In security terms, Russia and China differ in their strategic approach to instability and stability in the region: Russia wants to preserve its position as the primary security provider in Eurasia and hopes to maintain this division of labor in Sino-Russian relations in the region. For Moscow, security issues need not be solved but managed. Alleviating its own lack of economic and soft power, Russia’s security strategy relies on controlled instability, as this secures a lasting demand for Russian-provided security in the region. China, by contrast, wants stabilization: Its security goals are to support authoritarian regimes and to solve rather than manage crises.
China’s security goals are to support authoritarian regimes and to solve crises
In geopolitical terms, finally, Russian and Chinese prerogatives also differ clearly: Russia’s number one priority is to consolidate itself as a center of global power.
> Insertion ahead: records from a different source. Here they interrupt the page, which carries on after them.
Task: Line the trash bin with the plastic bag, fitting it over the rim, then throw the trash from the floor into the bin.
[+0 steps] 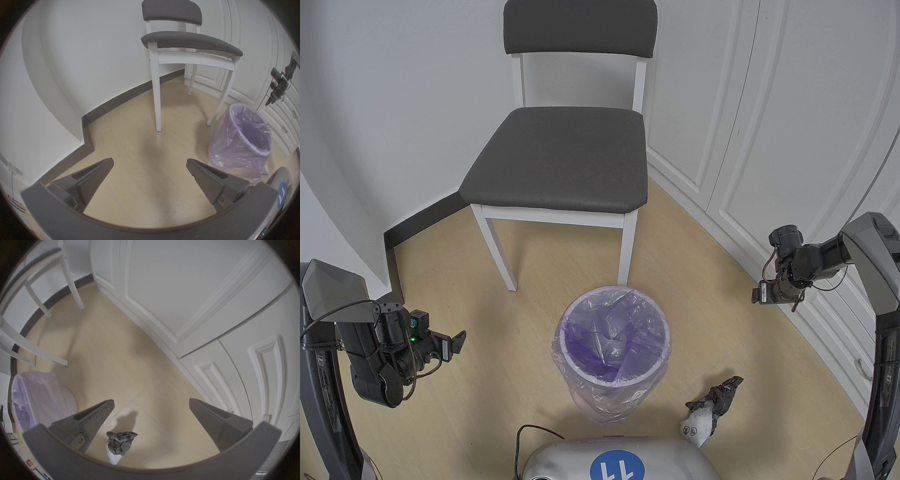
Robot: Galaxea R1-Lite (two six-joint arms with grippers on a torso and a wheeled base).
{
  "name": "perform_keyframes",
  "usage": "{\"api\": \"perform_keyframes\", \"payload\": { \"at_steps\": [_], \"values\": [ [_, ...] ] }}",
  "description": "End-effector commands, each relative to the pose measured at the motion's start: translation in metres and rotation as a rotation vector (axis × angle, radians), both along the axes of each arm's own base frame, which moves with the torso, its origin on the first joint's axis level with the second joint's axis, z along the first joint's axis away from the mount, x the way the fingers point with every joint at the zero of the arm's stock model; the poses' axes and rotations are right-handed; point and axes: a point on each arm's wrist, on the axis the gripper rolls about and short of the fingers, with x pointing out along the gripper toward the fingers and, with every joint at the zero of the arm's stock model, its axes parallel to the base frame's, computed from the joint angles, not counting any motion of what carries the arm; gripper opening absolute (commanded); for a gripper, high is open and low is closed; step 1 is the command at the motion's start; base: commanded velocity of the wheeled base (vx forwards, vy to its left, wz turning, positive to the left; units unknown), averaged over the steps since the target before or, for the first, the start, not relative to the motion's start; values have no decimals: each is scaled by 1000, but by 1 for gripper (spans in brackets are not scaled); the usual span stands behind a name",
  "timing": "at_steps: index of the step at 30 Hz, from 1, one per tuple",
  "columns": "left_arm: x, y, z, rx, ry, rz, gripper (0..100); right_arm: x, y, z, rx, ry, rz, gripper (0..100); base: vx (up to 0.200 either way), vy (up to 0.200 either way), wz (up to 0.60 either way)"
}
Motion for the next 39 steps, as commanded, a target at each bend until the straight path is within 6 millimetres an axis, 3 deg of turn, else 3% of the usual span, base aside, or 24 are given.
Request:
{"api": "perform_keyframes", "payload": {
  "at_steps": [1,4,6,8,17,33,39],
  "values": [
    [-7,-22,-13,-48,72,-44,100,37,2,-77,-4,143,-17,100,0,0,0],
    [-6,-23,-15,-48,80,-47,100,48,2,-88,3,174,-29,100,0,0,0],
    [-7,-23,-14,-54,83,-58,100,45,3,-114,29,268,-60,100,0,0,0],
    [-9,-22,-14,-61,80,-53,100,47,3,-114,46,250,-53,100,0,0,0],
    [-26,-6,-14,-140,85,-123,100,50,5,-83,136,179,-57,100,-111,0,0],
    [-26,0,-13,-138,79,-100,100,54,7,-79,131,135,-39,100,-200,0,0],
    [-20,2,-7,-146,43,-90,100,67,18,-57,147,-25,39,100,-200,0,0]
  ]
}}
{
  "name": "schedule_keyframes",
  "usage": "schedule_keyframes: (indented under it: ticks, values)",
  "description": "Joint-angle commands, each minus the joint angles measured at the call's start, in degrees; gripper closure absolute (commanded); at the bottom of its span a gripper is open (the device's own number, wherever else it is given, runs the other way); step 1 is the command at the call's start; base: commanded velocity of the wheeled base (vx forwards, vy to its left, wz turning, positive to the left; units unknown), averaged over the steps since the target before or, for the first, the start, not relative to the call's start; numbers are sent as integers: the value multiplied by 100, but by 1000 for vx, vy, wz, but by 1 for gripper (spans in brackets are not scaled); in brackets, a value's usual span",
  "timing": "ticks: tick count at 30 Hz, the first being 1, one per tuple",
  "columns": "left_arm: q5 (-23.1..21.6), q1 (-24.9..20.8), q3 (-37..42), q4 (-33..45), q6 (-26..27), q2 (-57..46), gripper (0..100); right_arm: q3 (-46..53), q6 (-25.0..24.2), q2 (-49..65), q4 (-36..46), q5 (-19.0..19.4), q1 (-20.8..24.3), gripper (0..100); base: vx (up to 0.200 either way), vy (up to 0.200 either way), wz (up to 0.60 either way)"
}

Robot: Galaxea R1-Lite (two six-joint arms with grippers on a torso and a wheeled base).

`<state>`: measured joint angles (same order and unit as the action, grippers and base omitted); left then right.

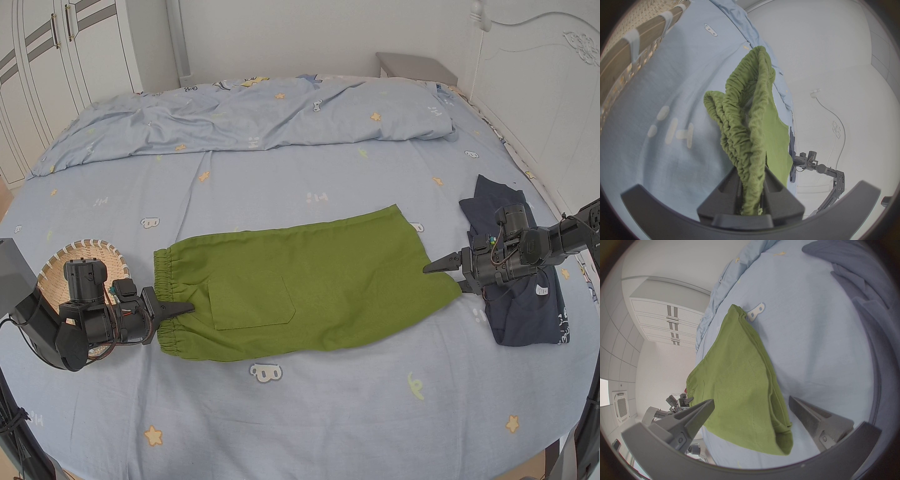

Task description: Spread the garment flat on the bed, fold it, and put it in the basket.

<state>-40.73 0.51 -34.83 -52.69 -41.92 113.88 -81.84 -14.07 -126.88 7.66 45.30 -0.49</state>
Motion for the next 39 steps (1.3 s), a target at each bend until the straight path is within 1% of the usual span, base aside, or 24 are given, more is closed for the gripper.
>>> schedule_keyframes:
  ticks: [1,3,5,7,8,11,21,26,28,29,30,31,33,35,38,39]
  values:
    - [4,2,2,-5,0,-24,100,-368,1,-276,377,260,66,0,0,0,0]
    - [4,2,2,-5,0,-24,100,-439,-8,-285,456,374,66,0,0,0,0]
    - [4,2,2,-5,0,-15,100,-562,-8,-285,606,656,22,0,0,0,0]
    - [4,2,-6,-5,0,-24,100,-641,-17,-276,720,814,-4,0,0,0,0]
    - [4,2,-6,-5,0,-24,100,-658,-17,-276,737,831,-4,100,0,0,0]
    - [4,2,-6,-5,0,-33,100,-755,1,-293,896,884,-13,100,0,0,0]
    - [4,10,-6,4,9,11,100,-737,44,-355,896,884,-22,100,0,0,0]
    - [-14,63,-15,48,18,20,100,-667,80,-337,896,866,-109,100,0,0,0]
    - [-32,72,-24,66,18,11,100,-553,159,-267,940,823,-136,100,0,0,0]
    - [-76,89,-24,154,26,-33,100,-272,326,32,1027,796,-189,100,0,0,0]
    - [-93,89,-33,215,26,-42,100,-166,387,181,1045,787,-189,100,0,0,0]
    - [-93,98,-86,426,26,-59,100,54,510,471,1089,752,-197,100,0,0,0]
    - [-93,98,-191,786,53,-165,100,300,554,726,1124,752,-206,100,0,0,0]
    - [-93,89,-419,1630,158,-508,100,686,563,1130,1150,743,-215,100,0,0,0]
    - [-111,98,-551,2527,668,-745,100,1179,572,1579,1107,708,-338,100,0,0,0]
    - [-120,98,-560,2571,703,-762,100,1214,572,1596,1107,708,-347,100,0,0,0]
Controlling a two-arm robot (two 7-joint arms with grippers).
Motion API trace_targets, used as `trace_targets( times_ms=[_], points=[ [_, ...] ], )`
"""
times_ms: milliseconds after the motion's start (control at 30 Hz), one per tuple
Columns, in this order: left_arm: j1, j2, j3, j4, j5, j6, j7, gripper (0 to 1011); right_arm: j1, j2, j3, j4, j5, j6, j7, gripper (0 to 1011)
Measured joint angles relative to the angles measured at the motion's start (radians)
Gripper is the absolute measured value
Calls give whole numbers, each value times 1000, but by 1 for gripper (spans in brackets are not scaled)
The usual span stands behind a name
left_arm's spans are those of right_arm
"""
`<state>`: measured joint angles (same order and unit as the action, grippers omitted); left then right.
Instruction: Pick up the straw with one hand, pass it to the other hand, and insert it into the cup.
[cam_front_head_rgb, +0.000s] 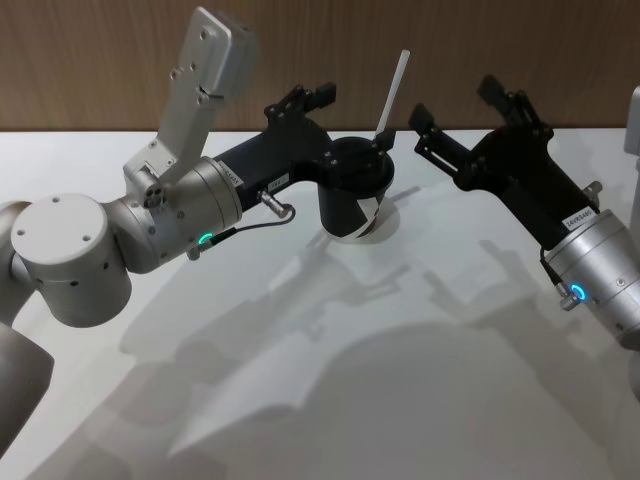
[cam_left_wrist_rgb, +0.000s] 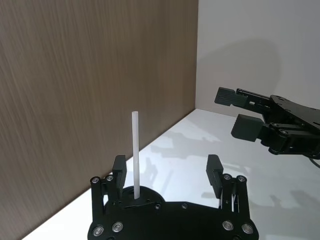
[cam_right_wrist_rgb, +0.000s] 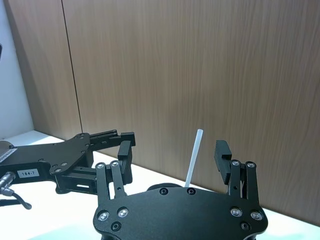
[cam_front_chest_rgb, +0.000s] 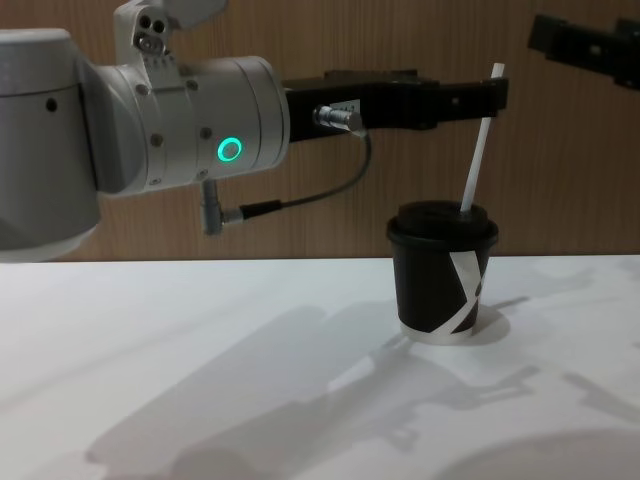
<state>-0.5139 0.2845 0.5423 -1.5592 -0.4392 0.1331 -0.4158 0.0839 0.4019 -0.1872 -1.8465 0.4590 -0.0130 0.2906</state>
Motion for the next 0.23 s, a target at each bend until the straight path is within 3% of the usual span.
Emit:
trace_targets(
  times_ms=[233],
  points=[
    [1, 1, 0, -1, 1, 1, 0, 1003, 0, -1, 1, 0, -1, -1, -1, 1001]
  ],
)
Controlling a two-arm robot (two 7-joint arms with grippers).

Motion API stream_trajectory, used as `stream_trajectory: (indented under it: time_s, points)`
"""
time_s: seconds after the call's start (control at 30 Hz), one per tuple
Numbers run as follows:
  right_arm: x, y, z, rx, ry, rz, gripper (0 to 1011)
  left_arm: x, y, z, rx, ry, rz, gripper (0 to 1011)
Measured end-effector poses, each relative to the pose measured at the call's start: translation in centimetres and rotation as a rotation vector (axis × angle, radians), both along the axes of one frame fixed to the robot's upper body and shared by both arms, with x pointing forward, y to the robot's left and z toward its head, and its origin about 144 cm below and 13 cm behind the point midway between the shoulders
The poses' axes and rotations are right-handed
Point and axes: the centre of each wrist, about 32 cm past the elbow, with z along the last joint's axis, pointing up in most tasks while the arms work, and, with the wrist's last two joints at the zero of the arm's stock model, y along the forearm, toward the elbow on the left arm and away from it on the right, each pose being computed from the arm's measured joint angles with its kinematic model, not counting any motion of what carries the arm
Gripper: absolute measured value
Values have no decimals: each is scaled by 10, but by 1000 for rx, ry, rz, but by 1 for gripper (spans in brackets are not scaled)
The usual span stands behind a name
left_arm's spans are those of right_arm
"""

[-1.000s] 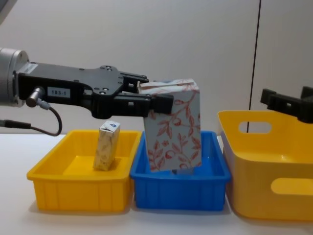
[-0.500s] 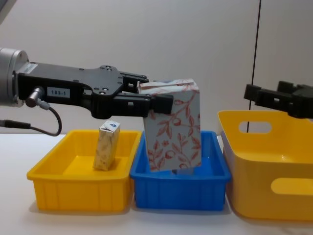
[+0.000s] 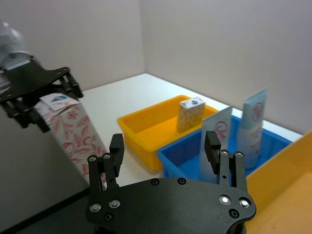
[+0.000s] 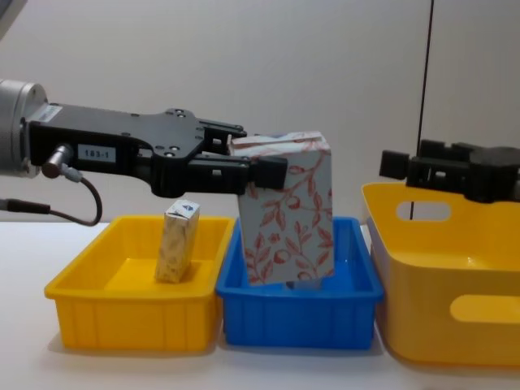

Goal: Bimanual collaborative sorting of washing and personal care products

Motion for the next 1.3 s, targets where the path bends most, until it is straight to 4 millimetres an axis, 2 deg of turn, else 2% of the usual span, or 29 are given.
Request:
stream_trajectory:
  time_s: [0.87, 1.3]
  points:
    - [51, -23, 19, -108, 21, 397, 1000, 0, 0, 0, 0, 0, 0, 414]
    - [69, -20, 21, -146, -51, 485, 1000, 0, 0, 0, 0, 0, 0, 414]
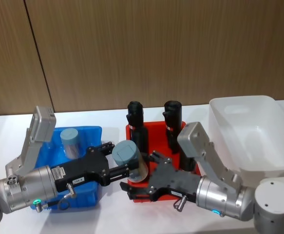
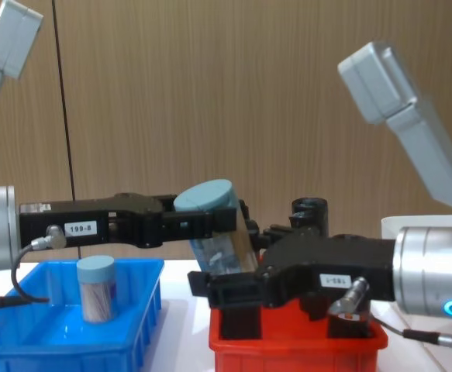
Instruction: Pick the cotton swabs from the blue box and place them into the white box.
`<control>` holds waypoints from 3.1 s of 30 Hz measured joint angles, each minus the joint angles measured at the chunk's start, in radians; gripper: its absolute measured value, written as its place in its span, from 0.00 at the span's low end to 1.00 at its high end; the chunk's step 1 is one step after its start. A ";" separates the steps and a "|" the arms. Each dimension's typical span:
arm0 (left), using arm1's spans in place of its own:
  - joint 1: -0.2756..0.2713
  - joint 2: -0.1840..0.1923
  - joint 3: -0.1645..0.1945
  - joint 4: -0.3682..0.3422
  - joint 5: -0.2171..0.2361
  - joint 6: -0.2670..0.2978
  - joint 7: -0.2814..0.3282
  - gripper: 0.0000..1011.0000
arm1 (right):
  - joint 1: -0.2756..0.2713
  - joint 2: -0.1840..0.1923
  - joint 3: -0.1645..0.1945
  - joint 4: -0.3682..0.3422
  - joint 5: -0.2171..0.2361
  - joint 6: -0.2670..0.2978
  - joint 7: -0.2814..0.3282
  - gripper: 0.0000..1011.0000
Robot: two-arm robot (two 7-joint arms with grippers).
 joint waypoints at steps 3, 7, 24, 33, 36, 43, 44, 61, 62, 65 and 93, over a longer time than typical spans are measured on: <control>0.000 0.000 0.000 0.000 0.000 0.000 0.000 0.66 | 0.007 -0.006 -0.006 0.013 -0.006 -0.009 0.001 0.99; 0.000 0.000 0.000 0.000 0.000 0.000 0.000 0.66 | 0.015 -0.013 -0.011 0.026 -0.009 -0.018 0.001 0.99; 0.000 0.000 0.000 0.000 0.000 0.000 0.000 0.66 | 0.028 -0.019 -0.018 0.049 -0.013 -0.049 -0.019 0.80; 0.000 0.000 0.000 0.000 0.000 0.000 -0.001 0.66 | 0.027 -0.015 -0.021 0.050 0.000 -0.056 -0.024 0.63; 0.000 0.000 0.000 0.000 0.000 0.000 -0.001 0.66 | 0.026 -0.014 -0.022 0.048 0.004 -0.057 -0.025 0.63; 0.000 0.000 0.000 0.000 0.001 0.000 -0.001 0.70 | 0.022 -0.010 -0.024 0.041 0.016 -0.059 -0.026 0.63; 0.000 0.000 0.000 0.000 0.001 0.000 -0.001 0.72 | 0.021 -0.010 -0.025 0.039 0.017 -0.060 -0.025 0.63; 0.000 0.000 0.000 0.000 0.000 0.000 0.000 0.99 | -0.003 0.017 -0.018 0.000 0.057 -0.061 -0.049 0.63; 0.000 0.000 0.000 0.000 0.000 0.000 0.000 0.99 | -0.003 0.017 -0.018 0.000 0.057 -0.061 -0.049 0.63; 0.000 0.000 0.000 0.000 0.000 0.000 0.000 0.99 | -0.011 0.029 -0.011 -0.011 0.067 -0.062 -0.061 0.63; 0.000 0.000 0.000 0.000 0.000 0.000 0.000 0.99 | -0.121 0.210 0.129 -0.126 0.238 -0.079 -0.260 0.63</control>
It, therefore, promotes itself as the security provider in Eurasia, and beyond the post-Soviet space. It therefore also seeks to keep the West out of the region as much as possible, and cultivates closer ties with other powers, all the while without jeopardizing the Sino-Russian relations. Conversely, China looks to maximize its strategic flexibility and to avoid open trouble on the geopolitical stage. While managing Russia and its sensitivities, it seeks to be as independent as possible from the US and to secure its own perception as a universal actor.
It is obvious, thus, that the Chinese and Russian alignment is by no means without cracks, and their differences go well beyond minutiae, instead involving fundamental economic, security and geopolitical goals. However, despite these frictions, both Moscow and Beijing have learned from history, and they are wary of allowing third powers to exploit their diverging interests with a Kissinger-like approach. This is especially true in regard to the EU, which has much less negotiating power at its disposal than the US, and whose relations with Russia are still strongly overshadowed by the conflict in Ukraine. Therefore, chances are slim for the EU to re-establish ties with Moscow by proposing a new version of the modernization partnership and, thereby, to leverage Russia’s disappointment about China’s lack of investments in its economy. Russian-European relations lack trust and have remained in a deadlock also geopolitically since the Ukraine crisis and the ongoing, subsequent mutual sanction regimes. Equally, there is little promise in attempting to engage China by instrumentalizing Moscow’s economic weaknesses, its aggressive and destabilizing foreign policy, or its protectionist attitude. Given China’s combined focus on stability and strategic flexibility, this approach hardly offers enough of an incentive for Beijing to openly isolate or by-pass Moscow, and to embrace Brussels instead.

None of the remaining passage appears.